Western Irresponsibility
Some time ago a young American dropped by our bureau and said, “I work for the X Foundation which collects money abroad to buy Y materials for Ukrainian children. I just wanted to pick your brains about what you think about Y-type aid to Ukraine.”
“Still have to pay to get it in?”
He saw I understood and warmed to the topic. “Yeah, not as openly as before; now we can mask it as a business trip to the US or something, but yeah. And we know that 70% of what we send here will be stolen. If we can get 30% to the people we want to, we think we’re doing good. You know, sometimes I feel a real moral dilemma in doing good and collaborating with evil, whether the good you do really outweighs the evil you have to subsidize.”
“I can’t give you any advice,” I said.
Soon thereafter I heard that the young man had followed the dictates of his conscience and found other employment.
In my years in Ukraine I have seen countless situations like the one this man described and tried to think deeply about why. I suspect it comes from the mentality needed to survive the Soviet system, the demands of which could not be met without in one way or another breaking its rules.
This applies above all to foreign loans under government guarantees, which observers have for years been equating with a license to steal. The latest example is provided by the World Bank, which has extended fourteen loans for Ukrainian projects under such guarantees, and the eleven such projects that defaulted will cost Ukrainian taxpayers $9.5 million. Now it plans to plow another $250 million into Ukraine’s agribusiness sector, the creditworthiness and accountability of which will be clear to any who recalls the Land and People scandal some years ago. Am I wrong to suspect that this is yet another transfer program whereby they give to the rich and steal from the poor?

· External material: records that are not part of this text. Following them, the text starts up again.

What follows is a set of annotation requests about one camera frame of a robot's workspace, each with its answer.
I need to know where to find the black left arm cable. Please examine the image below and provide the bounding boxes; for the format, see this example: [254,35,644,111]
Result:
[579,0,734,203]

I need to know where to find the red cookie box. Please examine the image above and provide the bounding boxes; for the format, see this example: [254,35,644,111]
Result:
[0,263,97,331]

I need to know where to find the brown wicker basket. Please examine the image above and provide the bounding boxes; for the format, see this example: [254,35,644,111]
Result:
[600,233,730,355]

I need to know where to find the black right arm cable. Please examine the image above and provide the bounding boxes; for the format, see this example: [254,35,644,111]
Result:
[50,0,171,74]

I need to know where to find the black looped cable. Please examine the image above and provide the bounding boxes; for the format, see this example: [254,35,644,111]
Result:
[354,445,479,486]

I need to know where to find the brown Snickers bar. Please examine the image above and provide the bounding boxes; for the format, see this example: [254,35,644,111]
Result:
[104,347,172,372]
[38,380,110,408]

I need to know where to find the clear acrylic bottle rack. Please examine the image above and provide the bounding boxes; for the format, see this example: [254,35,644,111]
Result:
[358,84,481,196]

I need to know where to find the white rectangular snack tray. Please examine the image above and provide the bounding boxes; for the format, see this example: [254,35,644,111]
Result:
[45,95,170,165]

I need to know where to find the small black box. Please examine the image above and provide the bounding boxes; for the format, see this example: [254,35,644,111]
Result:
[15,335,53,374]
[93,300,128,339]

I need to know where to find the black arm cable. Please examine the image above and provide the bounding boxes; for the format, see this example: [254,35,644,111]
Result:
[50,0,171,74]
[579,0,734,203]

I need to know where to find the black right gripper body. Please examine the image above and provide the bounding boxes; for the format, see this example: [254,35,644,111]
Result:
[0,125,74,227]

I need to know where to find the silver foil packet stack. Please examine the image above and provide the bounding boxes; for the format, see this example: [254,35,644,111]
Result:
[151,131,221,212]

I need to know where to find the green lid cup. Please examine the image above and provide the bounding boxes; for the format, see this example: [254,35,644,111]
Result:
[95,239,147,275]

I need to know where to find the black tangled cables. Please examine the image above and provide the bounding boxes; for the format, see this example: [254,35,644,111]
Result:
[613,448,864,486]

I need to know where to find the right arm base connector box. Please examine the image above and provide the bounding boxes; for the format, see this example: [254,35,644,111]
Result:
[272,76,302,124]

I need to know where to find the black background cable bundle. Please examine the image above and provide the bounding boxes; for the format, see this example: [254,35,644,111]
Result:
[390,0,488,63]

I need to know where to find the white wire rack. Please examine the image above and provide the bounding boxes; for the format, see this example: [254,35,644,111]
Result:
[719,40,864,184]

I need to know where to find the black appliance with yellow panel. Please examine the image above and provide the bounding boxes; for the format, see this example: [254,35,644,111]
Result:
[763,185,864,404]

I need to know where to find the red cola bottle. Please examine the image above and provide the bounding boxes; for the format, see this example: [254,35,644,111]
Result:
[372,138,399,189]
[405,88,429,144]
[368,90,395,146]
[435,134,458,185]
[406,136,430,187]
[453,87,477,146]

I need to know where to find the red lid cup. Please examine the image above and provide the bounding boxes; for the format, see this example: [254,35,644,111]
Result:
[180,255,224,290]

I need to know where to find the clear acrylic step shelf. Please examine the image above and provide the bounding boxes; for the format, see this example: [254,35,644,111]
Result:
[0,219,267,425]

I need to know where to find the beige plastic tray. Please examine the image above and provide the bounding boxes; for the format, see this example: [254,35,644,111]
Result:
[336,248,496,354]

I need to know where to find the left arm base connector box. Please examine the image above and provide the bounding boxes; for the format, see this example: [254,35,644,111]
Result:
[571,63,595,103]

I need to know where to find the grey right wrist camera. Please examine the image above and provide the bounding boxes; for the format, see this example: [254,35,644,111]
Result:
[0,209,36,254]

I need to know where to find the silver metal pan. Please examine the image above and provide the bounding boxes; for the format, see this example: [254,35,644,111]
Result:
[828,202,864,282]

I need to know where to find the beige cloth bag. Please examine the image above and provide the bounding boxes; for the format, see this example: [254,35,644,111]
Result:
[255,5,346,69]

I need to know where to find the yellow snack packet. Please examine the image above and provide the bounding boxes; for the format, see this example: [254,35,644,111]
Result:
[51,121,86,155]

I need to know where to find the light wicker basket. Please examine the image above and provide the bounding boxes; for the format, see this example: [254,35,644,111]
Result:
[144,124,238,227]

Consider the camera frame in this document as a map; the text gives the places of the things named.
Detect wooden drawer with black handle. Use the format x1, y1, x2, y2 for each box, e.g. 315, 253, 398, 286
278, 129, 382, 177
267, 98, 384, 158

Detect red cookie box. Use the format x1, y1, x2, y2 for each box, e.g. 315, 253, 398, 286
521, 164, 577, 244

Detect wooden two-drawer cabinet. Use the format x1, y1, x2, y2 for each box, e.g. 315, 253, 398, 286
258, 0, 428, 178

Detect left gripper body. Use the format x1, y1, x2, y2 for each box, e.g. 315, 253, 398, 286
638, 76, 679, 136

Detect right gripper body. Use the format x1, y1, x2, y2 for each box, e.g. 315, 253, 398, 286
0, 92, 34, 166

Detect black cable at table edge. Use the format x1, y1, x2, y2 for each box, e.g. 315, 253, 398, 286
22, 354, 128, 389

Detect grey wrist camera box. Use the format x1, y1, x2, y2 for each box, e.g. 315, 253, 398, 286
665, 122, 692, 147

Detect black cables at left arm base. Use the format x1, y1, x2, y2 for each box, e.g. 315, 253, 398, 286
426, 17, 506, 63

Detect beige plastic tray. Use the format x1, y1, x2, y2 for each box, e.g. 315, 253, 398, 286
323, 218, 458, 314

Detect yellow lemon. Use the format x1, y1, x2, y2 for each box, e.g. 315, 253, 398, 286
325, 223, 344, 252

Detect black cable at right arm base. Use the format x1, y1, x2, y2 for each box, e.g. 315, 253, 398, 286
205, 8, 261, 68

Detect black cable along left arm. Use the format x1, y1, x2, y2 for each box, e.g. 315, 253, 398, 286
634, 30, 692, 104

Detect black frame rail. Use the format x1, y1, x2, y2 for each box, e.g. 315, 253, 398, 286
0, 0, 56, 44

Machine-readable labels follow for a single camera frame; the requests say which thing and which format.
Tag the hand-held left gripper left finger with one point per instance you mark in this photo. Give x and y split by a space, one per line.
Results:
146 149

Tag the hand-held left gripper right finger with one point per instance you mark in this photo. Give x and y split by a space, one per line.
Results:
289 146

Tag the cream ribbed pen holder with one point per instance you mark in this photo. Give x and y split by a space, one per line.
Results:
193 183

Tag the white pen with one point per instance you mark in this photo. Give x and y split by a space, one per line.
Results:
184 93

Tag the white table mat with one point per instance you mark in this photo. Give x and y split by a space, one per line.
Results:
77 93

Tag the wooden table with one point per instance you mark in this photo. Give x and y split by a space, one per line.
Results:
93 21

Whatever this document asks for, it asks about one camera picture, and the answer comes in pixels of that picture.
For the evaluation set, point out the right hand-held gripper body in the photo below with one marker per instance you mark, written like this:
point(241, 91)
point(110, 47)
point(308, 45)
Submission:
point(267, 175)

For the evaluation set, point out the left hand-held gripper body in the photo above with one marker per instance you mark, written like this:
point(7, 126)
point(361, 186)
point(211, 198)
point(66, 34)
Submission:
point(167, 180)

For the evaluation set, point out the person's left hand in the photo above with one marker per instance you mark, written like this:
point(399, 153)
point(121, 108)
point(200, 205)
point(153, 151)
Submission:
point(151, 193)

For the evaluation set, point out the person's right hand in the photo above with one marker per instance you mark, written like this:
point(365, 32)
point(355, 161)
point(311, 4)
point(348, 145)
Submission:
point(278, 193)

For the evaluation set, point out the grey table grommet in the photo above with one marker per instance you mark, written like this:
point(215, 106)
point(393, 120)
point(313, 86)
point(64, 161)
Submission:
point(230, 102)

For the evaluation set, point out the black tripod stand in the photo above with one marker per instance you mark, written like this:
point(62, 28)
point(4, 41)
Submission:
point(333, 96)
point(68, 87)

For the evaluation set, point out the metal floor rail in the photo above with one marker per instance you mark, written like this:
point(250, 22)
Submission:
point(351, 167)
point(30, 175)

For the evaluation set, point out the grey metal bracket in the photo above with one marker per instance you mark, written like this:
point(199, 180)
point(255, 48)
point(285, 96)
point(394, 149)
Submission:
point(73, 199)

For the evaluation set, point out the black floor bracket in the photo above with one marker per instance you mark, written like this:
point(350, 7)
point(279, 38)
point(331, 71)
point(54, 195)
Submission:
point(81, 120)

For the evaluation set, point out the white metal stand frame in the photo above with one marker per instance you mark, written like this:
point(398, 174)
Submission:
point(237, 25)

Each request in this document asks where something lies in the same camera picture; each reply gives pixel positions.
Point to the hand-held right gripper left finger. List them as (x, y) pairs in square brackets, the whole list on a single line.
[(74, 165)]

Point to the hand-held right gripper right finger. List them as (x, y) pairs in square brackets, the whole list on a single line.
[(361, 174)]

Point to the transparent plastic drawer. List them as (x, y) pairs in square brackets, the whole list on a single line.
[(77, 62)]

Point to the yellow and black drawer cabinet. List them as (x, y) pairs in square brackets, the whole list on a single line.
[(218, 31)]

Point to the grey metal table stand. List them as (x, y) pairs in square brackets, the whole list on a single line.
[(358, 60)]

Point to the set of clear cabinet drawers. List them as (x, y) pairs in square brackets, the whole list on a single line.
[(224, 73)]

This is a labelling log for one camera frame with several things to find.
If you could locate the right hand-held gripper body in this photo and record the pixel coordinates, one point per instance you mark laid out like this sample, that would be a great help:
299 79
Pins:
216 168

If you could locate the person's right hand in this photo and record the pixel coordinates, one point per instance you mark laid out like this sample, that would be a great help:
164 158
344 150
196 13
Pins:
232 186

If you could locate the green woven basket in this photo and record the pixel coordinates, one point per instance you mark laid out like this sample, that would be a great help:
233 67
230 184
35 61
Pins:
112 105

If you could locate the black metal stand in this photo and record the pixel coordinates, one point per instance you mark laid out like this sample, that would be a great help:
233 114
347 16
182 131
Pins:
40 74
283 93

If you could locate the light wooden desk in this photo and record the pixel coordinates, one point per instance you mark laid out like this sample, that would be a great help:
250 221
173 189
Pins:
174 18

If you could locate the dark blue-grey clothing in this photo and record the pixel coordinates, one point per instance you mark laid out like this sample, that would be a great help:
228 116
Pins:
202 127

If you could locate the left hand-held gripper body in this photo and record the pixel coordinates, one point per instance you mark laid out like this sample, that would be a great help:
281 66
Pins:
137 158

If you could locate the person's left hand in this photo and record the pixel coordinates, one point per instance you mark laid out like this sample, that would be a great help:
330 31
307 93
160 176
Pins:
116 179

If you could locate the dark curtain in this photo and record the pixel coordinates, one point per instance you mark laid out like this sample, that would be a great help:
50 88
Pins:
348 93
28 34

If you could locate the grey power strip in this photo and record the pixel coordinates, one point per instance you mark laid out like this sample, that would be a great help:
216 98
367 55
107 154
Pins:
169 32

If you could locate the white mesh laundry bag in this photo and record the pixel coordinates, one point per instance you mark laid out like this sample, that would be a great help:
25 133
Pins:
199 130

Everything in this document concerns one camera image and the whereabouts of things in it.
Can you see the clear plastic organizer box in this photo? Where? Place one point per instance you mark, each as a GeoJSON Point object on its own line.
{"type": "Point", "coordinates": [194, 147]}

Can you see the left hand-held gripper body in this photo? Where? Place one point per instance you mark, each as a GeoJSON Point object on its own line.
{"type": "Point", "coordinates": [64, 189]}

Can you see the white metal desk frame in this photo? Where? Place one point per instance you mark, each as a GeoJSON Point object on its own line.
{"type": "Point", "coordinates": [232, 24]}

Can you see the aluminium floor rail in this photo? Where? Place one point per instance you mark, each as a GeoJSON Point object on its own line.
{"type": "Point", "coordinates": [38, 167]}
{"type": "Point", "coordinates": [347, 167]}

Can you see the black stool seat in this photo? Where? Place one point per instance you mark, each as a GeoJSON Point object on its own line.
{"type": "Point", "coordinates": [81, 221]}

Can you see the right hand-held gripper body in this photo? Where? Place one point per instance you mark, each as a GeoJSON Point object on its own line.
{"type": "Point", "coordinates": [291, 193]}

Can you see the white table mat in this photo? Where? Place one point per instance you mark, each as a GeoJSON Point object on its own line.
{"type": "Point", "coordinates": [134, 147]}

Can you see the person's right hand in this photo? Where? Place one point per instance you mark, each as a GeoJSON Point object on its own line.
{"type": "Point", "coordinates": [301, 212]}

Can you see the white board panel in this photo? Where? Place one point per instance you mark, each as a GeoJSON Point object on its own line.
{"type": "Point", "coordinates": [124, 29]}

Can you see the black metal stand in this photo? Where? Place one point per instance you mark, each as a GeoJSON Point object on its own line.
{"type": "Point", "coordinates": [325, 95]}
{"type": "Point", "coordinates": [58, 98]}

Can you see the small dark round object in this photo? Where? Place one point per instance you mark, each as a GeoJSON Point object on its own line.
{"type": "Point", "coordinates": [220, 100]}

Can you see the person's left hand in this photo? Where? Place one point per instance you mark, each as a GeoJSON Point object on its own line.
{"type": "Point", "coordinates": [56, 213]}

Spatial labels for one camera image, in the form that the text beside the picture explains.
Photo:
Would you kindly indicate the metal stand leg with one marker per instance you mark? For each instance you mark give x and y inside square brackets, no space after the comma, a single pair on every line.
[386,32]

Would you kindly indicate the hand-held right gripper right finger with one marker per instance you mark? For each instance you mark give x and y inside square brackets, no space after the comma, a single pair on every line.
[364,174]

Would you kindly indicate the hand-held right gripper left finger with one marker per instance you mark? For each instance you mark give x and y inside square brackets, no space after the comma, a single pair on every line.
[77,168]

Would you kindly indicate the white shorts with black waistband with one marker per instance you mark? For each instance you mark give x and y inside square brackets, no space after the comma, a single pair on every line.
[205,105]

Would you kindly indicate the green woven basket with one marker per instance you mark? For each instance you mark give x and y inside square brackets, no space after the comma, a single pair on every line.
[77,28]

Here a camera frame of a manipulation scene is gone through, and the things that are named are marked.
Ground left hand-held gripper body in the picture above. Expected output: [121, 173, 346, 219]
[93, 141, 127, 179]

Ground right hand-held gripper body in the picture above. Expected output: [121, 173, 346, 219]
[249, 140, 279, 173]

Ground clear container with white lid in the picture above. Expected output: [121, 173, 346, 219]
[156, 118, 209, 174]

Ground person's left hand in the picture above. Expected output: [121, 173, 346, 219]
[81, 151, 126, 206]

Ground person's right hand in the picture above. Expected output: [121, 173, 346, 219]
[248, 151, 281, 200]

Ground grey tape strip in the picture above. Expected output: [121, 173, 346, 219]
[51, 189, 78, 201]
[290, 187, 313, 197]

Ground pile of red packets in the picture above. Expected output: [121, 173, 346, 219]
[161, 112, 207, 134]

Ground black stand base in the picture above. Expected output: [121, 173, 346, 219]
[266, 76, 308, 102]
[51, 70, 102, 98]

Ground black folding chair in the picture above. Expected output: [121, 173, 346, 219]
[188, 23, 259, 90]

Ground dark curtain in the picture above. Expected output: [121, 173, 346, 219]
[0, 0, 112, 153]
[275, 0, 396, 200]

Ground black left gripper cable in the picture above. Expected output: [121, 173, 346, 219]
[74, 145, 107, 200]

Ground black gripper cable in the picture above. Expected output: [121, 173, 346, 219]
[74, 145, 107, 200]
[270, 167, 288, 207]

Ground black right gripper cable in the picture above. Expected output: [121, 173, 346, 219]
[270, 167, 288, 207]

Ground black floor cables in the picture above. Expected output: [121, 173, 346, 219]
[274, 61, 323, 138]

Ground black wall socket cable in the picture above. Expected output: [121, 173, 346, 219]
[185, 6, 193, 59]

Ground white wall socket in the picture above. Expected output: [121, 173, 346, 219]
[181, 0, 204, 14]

Of course, as an organization created by donor states, the World Bank has to be governed by the strict criteria agreed upon by those who pay its bills, and according to such criteria, if the loan is paid off, no matter how or by whom, everything is fine. Still, the bank itself and the states to which it is responsible should think whether that is enough. After all, the goal of foreign aid is to help the recipient nation get on its feet, not just to line the pockets of a few individuals and drag the rest down further.